- **EXERCISE INSTRUCTIONS**
Once the images are set aside, write out the rest of the records exactly.

(Data records)
▬▬▬▬▬▬▬▬▬▬

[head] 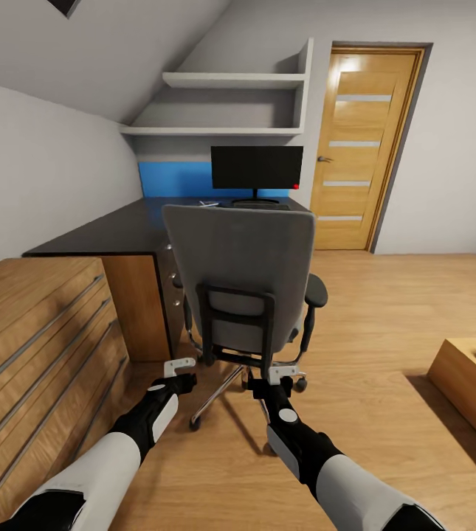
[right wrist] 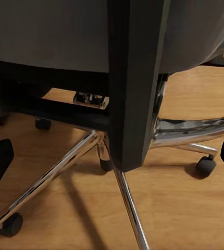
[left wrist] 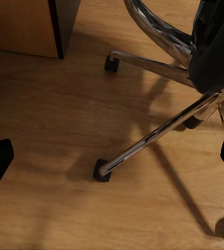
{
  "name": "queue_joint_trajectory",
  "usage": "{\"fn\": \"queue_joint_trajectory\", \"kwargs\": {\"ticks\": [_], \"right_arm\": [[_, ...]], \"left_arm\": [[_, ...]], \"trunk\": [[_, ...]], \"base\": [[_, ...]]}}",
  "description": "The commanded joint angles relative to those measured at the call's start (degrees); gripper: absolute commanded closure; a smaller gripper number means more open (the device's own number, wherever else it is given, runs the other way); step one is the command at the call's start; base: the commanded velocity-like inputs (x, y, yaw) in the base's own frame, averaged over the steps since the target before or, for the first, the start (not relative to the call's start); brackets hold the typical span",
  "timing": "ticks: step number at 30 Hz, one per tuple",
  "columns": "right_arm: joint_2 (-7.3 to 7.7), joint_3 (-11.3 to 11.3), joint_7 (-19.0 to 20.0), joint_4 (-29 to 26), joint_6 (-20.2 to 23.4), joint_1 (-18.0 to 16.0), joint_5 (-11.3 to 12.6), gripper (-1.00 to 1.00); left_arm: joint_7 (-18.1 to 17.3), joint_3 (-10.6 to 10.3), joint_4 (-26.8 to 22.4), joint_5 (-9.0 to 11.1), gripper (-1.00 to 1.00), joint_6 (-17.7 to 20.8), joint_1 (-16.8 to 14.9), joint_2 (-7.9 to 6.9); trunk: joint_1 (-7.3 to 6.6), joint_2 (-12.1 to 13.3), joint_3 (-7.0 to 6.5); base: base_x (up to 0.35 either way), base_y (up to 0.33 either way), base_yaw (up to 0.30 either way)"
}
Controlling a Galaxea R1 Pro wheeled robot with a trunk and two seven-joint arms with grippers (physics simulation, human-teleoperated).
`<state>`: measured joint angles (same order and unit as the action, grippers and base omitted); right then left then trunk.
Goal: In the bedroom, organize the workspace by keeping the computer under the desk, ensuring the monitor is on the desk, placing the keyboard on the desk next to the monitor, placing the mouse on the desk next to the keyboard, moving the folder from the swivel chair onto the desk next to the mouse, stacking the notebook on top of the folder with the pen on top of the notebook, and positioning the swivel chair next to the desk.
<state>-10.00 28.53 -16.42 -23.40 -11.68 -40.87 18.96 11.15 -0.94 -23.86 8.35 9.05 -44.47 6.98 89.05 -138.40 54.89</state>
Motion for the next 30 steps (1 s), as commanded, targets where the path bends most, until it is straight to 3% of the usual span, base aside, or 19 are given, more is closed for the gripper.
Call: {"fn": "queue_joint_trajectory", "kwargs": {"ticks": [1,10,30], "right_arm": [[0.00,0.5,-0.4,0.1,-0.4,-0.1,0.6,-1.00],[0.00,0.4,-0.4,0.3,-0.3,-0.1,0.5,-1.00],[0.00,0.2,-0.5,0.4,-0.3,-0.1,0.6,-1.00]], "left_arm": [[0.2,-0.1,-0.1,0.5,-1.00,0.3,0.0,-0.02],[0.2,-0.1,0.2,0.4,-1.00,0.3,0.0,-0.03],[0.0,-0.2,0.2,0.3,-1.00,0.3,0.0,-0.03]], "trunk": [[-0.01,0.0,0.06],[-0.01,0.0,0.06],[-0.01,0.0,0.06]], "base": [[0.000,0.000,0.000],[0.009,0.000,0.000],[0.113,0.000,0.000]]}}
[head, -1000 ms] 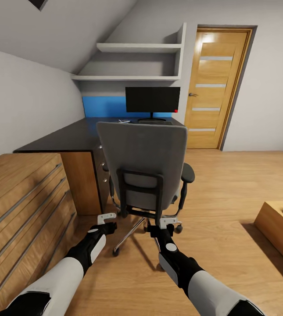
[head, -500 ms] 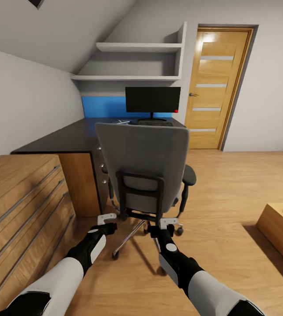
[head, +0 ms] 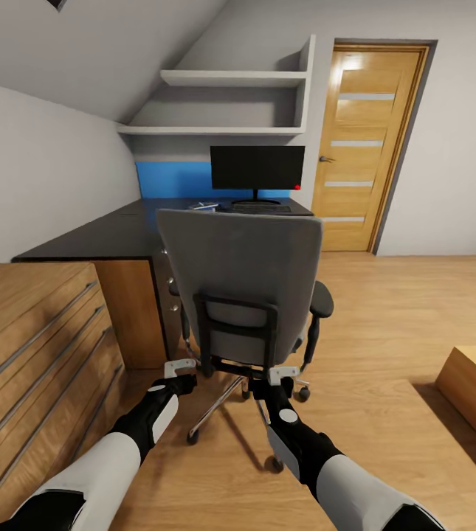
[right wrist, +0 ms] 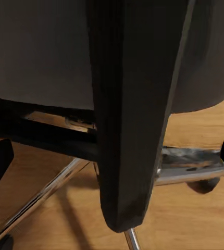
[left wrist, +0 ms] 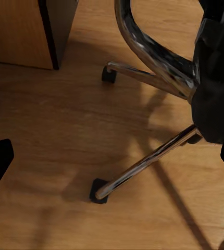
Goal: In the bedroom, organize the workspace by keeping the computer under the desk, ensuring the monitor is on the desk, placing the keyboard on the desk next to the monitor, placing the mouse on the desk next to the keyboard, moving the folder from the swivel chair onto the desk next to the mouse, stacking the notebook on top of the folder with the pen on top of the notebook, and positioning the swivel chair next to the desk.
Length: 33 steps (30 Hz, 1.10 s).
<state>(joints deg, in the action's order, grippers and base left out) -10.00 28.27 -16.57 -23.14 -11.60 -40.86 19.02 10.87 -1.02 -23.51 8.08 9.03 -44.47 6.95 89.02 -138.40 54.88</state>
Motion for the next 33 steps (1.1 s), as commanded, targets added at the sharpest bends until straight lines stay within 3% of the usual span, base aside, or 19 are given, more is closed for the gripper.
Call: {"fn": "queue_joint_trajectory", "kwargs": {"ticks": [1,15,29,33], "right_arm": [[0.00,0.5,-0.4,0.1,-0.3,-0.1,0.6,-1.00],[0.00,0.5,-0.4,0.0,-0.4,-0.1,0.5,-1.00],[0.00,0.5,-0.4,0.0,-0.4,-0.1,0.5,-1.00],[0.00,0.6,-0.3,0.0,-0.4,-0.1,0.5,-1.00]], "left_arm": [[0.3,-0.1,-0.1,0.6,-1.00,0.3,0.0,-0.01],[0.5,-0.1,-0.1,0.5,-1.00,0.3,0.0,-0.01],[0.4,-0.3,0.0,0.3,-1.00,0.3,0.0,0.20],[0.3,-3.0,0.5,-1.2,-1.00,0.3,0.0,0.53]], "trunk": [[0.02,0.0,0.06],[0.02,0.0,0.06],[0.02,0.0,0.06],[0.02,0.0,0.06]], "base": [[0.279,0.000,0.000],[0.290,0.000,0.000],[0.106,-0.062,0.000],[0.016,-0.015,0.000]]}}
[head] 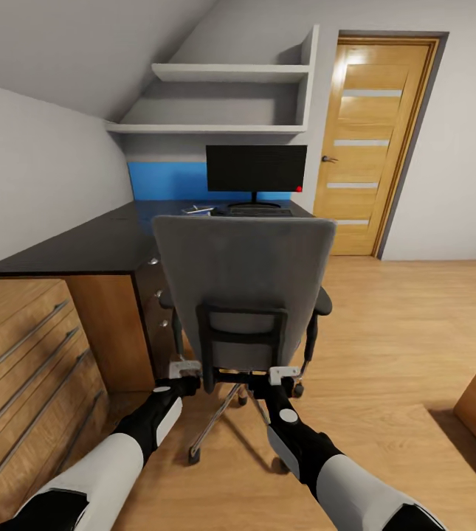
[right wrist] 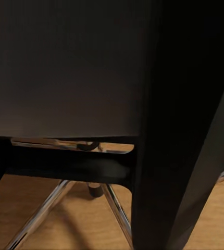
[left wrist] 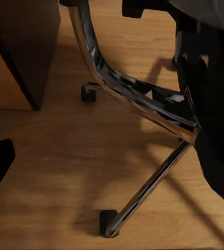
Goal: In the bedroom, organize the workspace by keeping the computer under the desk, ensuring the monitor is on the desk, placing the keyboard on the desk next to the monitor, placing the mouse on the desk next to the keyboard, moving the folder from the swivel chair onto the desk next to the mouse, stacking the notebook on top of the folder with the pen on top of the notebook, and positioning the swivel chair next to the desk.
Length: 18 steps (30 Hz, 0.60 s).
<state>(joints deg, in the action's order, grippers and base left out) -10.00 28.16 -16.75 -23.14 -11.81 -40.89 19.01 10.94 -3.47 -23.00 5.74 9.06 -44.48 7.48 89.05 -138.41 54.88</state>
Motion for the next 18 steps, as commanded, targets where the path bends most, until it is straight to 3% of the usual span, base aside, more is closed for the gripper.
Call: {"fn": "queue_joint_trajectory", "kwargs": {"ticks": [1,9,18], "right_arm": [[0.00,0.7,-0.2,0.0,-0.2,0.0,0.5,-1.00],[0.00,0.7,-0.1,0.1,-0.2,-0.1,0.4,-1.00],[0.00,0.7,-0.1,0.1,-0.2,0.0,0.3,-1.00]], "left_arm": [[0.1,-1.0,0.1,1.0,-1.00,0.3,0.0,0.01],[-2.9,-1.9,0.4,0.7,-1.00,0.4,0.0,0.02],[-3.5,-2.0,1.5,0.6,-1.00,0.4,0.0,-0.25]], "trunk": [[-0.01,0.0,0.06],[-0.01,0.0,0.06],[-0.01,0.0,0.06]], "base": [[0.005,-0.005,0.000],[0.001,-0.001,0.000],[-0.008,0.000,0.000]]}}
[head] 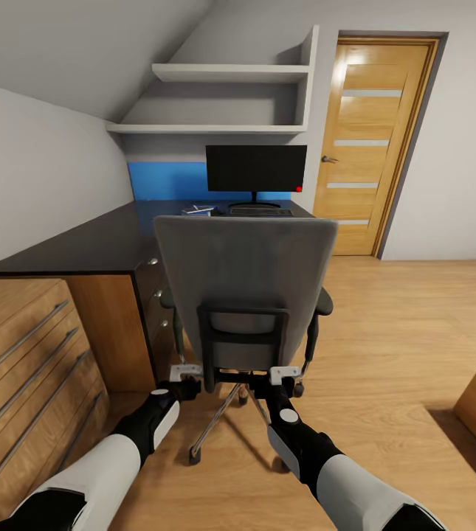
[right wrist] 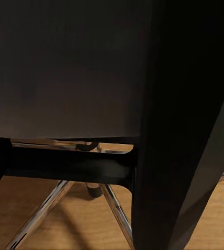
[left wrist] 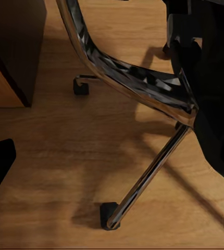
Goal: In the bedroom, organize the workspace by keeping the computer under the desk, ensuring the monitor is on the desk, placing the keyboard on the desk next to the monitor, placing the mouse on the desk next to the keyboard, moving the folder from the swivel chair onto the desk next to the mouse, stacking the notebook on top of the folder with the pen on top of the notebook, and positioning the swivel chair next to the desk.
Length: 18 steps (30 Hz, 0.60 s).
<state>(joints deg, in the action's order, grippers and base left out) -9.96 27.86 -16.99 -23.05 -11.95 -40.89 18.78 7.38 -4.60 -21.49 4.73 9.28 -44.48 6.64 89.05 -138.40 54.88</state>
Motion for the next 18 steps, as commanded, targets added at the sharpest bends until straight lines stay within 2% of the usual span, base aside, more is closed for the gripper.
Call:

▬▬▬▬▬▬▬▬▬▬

- **ANSWER TO THIS EXERCISE**
[head] 
[right wrist] 
[left wrist] 
{
  "name": "queue_joint_trajectory",
  "usage": "{\"fn\": \"queue_joint_trajectory\", \"kwargs\": {\"ticks\": [_], \"right_arm\": [[_, ...]], \"left_arm\": [[_, ...]], \"trunk\": [[_, ...]], \"base\": [[_, ...]]}}",
  "description": "The commanded joint angles relative to those measured at the call's start (degrees); gripper: absolute commanded closure; a smaller gripper number means more open (the device's own number, wherever else it is given, runs the other way); step one is the command at the call's start; base: the commanded velocity-like inputs (x, y, yaw) in the base's own frame, averaged over the steps since the target before or, for the first, the start (not relative to the call's start); brackets hold the typical span",
  "timing": "ticks: step number at 30 Hz, one per tuple",
  "columns": "right_arm: joint_2 (-7.3 to 7.7), joint_3 (-11.3 to 11.3), joint_7 (-19.0 to 20.0), joint_4 (-29 to 26), joint_6 (-20.2 to 23.4), joint_1 (-18.0 to 16.0), joint_5 (-11.3 to 12.6), gripper (-1.00 to 1.00); left_arm: joint_7 (-18.1 to 17.3), joint_3 (-10.6 to 10.3), joint_4 (-26.8 to 22.4), joint_5 (-9.0 to 11.1), gripper (-1.00 to 1.00), joint_6 (-17.7 to 20.8), joint_1 (-16.8 to 14.9), joint_2 (-7.9 to 6.9); trunk: joint_1 (-7.3 to 6.6), joint_2 (-12.1 to 13.3), joint_3 (-7.0 to 6.5); base: base_x (up to 0.35 either way), base_y (up to 0.33 either way), base_yaw (up to 0.30 either way)"
}
Controlling a Galaxea R1 Pro wheeled robot with a trunk and two seven-joint arms with grippers (physics simulation, human-teleoperated).
`<state>`: measured joint angles (same order and unit as the action, grippers and base omitted); right then left then trunk.
Goal: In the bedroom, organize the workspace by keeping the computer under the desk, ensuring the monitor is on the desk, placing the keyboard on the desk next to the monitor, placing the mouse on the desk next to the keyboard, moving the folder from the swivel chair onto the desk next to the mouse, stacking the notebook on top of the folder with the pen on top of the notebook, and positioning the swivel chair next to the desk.
<state>-10.00 28.53 -16.42 -23.40 -11.68 -40.87 18.96 11.15 -0.94 -23.86 8.35 9.05 -44.47 6.98 89.05 -138.40 54.89</state>
Motion for the next 30 steps (1 s), as commanded, targets where the path bends most, until it is straight to 3% of the usual span, base aside, or 19 are given, more is closed for the gripper.
Call: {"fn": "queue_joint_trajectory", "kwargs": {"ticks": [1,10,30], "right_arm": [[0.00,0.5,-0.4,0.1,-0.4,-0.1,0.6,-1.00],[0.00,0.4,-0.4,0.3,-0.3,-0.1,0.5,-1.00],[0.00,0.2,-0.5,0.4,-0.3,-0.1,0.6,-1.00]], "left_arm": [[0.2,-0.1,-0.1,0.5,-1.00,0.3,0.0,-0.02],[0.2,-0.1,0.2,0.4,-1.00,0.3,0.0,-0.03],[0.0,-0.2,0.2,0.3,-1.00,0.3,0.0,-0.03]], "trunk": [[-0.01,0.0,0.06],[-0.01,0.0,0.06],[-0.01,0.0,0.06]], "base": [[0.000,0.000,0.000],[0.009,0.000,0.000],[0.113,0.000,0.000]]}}
[head, -1000 ms] 
[head, -500 ms] 
[head, +0 ms] 
[right wrist, +0 ms] 
[left wrist, +0 ms] 
Goal: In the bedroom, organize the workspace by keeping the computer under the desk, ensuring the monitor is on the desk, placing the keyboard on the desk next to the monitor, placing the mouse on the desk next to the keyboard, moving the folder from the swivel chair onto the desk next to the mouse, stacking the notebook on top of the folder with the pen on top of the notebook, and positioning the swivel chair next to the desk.
Length: 33 steps (30 Hz, 1.10 s).
<state>(joints deg, in the action's order, grippers and base left out) -10.00 28.27 -16.57 -23.14 -11.60 -40.86 19.02 10.87 -1.02 -23.51 8.08 9.03 -44.47 6.95 89.02 -138.40 54.88</state>
Motion for the next 33 steps (1.1 s), as commanded, targets added at the sharpest bends until straight lines stay within 3% of the usual span, base aside, or 19 are given, more is closed for the gripper.
Call: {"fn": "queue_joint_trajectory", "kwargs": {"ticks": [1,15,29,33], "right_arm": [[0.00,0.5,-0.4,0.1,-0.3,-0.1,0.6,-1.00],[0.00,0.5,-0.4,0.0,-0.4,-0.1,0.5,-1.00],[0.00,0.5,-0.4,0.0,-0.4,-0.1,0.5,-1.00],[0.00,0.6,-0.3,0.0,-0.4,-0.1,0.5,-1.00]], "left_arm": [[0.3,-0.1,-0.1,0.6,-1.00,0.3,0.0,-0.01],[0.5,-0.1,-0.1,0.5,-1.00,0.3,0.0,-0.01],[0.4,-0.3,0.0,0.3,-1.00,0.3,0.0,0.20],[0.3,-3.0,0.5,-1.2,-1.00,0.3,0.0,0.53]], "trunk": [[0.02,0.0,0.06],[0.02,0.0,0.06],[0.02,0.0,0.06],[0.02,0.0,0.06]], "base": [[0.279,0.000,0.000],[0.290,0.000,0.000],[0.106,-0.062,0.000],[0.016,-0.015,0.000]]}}
[head] 
[right wrist] 
[left wrist] 
Goal: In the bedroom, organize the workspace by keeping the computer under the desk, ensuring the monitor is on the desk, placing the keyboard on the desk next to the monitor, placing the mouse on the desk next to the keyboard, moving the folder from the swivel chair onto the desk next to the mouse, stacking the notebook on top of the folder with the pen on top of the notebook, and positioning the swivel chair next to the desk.
Length: 18 steps (30 Hz, 0.60 s).
<state>(joints deg, in the action's order, grippers and base left out) -10.00 28.16 -16.75 -23.14 -11.81 -40.89 19.01 10.94 -3.47 -23.00 5.74 9.06 -44.48 7.48 89.05 -138.41 54.88</state>
Motion for the next 18 steps, as commanded, targets where the path bends most, until it is straight to 3% of the usual span, base aside, more is closed for the gripper.
Call: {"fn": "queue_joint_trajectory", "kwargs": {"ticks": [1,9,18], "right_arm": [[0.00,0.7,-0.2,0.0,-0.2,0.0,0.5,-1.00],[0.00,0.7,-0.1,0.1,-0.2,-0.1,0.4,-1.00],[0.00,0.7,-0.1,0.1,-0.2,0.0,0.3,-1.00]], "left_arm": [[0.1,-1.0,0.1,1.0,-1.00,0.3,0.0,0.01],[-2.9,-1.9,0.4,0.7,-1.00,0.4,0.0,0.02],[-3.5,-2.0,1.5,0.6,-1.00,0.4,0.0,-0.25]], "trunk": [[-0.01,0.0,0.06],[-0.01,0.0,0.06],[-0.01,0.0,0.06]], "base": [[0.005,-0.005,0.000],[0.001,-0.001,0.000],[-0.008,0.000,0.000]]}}
[head] 
[right wrist] 
[left wrist] 
Goal: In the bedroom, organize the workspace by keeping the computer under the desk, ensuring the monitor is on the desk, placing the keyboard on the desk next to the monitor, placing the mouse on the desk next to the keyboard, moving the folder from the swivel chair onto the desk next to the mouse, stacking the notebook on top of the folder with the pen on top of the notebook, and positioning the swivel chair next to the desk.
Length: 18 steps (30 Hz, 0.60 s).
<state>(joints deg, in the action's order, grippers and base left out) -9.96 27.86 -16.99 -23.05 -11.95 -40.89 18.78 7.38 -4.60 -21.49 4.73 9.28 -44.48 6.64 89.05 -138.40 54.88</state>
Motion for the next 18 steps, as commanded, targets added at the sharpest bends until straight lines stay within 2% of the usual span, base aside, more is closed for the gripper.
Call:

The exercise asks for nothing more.